Existing long-context evaluation benchmarks struggle to balance scalability and realism: synthetic tasks lack real-world complexity, while human annotation is prohibitively expensive. To address this, this work introduces a benchmark comprising 1,500 naturally occurring bilingual (Chinese–English) long-text samples, spanning 11 main tasks and 25 subtasks, constructed via a human-in-the-loop pipeline that ensures high quality while improving efficiency. The study innovatively proposes a multidimensional taxonomy—based on context dependency, length, and difficulty—and designs task-specific metrics. Evaluation of 46 prominent models reveals that explicit long-context optimization outperforms mere parameter scaling; actual effective context lengths consistently fall short of claimed values, with notable cross-lingual performance misalignment; and hybrid reasoning paradigms achieve a better trade-off between performance and efficiency.

The rapid expansion of context length in large language models (LLMs) has outpaced existing evaluation benchmarks. Current long-context benchmarks often trade off scalability and realism: synthetic tasks underrepresent real-world complexity, while fully manual annotation is costly to scale to extreme lengths and diverse scenarios. We present LongBench Pro, a more realistic and comprehensive bilingual benchmark of 1,500 naturally occurring long-context samples in English and Chinese spanning 11 primary tasks and 25 secondary tasks, with input lengths from 8k to 256k tokens. LongBench Pro supports fine-grained analysis with task-specific metrics and a multi-dimensional taxonomy of context requirement (full vs. partial dependency), length (six levels), and difficulty (four levels calibrated by model performance).
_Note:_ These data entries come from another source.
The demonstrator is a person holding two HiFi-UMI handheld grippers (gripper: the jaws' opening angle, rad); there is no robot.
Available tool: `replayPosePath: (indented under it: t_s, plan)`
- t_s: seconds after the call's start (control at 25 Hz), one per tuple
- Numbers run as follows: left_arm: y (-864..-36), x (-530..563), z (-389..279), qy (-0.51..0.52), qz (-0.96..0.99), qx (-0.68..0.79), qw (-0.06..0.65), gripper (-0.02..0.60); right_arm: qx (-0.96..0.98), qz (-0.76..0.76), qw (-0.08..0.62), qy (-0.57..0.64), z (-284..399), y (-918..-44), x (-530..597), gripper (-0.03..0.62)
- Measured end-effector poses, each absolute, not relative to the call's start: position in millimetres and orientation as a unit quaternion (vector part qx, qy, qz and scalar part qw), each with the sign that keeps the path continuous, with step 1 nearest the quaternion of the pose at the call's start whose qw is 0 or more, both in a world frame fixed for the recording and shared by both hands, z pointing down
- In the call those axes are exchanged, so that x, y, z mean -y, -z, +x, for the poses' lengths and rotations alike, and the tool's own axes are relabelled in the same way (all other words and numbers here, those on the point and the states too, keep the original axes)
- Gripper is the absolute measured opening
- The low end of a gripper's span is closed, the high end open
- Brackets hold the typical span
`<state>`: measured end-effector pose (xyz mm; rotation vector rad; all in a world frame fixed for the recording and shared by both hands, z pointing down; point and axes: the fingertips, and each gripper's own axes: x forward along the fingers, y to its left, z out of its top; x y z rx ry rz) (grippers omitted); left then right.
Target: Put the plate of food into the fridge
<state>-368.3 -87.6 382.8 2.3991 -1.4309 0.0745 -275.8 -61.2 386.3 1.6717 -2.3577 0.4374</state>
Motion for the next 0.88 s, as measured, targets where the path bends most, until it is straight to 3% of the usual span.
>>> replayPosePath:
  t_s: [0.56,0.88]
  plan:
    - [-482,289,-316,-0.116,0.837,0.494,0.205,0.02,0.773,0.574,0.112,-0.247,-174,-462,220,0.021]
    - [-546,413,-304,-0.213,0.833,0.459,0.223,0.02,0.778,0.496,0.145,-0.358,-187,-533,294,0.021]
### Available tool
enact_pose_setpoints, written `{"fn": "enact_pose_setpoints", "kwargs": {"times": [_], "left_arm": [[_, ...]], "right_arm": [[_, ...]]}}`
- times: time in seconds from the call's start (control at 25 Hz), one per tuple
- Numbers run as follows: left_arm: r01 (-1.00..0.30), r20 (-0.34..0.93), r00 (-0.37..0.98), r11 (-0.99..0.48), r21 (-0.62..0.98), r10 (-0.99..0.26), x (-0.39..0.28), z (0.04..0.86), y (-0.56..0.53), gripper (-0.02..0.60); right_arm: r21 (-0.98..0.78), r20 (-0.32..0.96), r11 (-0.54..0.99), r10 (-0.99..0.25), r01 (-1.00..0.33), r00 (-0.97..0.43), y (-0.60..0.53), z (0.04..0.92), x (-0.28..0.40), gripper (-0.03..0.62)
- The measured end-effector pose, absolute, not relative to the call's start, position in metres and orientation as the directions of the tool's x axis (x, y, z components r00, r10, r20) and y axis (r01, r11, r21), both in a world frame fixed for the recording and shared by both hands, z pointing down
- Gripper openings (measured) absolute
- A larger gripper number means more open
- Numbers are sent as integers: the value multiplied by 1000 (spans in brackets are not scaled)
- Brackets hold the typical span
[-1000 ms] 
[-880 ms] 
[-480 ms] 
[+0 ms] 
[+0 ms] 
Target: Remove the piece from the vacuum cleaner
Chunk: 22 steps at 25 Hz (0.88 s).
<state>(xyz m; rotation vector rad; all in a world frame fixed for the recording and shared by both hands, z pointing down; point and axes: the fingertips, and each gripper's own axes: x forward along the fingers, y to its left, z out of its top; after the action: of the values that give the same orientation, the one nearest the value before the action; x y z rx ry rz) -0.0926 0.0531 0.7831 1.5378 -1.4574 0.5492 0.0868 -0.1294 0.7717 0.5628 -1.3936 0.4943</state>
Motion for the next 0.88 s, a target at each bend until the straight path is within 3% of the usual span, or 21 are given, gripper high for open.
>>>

To balance quality with scalability, we propose a Human-Model Collaborative Construction pipeline: frontier LLMs draft challenging questions and reference answers, along with design rationales and solution processes, to reduce the cost of expert verification. Experts then rigorously validate correctness and refine problematic cases. Evaluating 46 widely used long-context LLMs on LongBench Pro yields three findings: (1) long-context optimization contributes more to long-context comprehension than parameter scaling; (2) effective context length is typically shorter than the claimed context length, with pronounced cross-lingual misalignment; and (3) the"thinking"paradigm helps primarily models trained with native reasoning, while mixed-thinking designs offer a promising Pareto trade-off. In summary, LongBench Pro provides a robust testbed for advancing long-context understanding.